Highlights from the analysis by TheStreet Ratings Team goes as follows:
- PAN AMERICAN SILVER CORP's earnings per share declined by 50.0% in the most recent quarter compared to the same quarter a year ago. The company has reported a trend of declining earnings per share over the past two years. During the past fiscal year, PAN AMERICAN SILVER CORP swung to a loss, reporting -$2.98 versus $0.57 in the prior year.

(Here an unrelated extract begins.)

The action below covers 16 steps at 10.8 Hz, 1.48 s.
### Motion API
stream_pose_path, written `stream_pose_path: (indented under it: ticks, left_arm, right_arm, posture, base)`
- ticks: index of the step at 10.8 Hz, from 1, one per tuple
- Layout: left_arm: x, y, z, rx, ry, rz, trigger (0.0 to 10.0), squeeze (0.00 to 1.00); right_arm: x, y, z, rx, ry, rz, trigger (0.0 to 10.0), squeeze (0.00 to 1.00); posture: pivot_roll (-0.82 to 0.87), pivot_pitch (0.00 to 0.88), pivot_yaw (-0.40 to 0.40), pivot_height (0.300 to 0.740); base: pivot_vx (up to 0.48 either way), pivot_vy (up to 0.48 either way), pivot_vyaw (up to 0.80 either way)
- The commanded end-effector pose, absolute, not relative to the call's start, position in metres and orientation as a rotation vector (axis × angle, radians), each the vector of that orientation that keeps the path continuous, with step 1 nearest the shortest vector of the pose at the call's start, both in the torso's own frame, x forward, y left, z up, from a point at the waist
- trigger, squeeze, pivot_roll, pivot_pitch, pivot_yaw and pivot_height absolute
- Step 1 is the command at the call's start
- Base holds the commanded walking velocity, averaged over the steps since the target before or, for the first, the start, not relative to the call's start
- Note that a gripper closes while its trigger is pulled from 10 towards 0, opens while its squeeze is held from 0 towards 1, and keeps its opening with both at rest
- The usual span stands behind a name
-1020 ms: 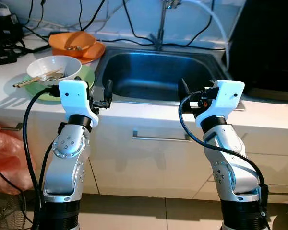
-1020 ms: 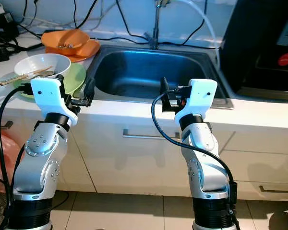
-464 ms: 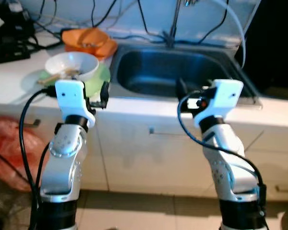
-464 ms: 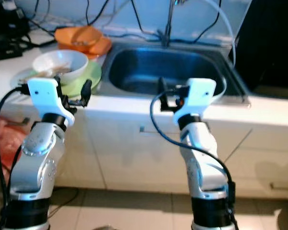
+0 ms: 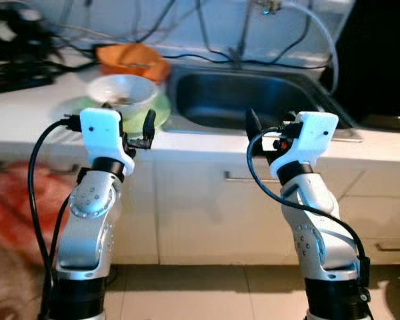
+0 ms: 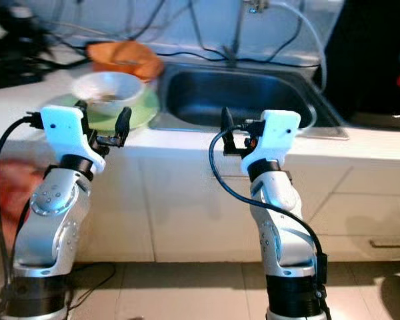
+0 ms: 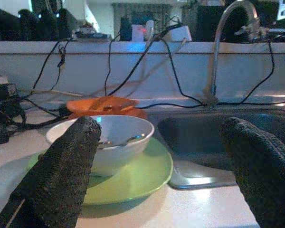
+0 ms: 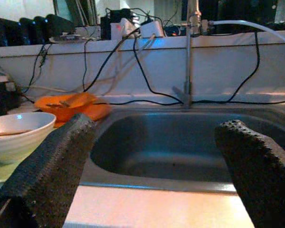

- The company, on the basis of change in net income from the same quarter one year ago, has significantly underperformed when compared to that of the S&P 500 and the Metals & Mining industry. The net income has significantly decreased by 66.0% when compared to the same quarter one year ago, falling from $20.15 million to $6.84 million.
- Return on equity has greatly decreased when compared to its ROE from the same quarter one year prior. This is a signal of major weakness within the corporation. Compared to other companies in the Metals & Mining industry and the overall market, PAN AMERICAN SILVER CORP's return on equity significantly trails that of both the industry average and the S&P 500.
- The gross profit margin for PAN AMERICAN SILVER CORP is currently lower than what is desirable, coming in at 32.63%. It has decreased from the same quarter the previous year. Along with this, the net profit margin of 3.26% significantly trails the industry average.
- PAAS, with its decline in revenue, underperformed when compared the industry average of 0.2%. Since the same quarter one year prior, revenues fell by 13.7%. The declining revenue appears to have seeped down to the company's bottom line, decreasing earnings per share.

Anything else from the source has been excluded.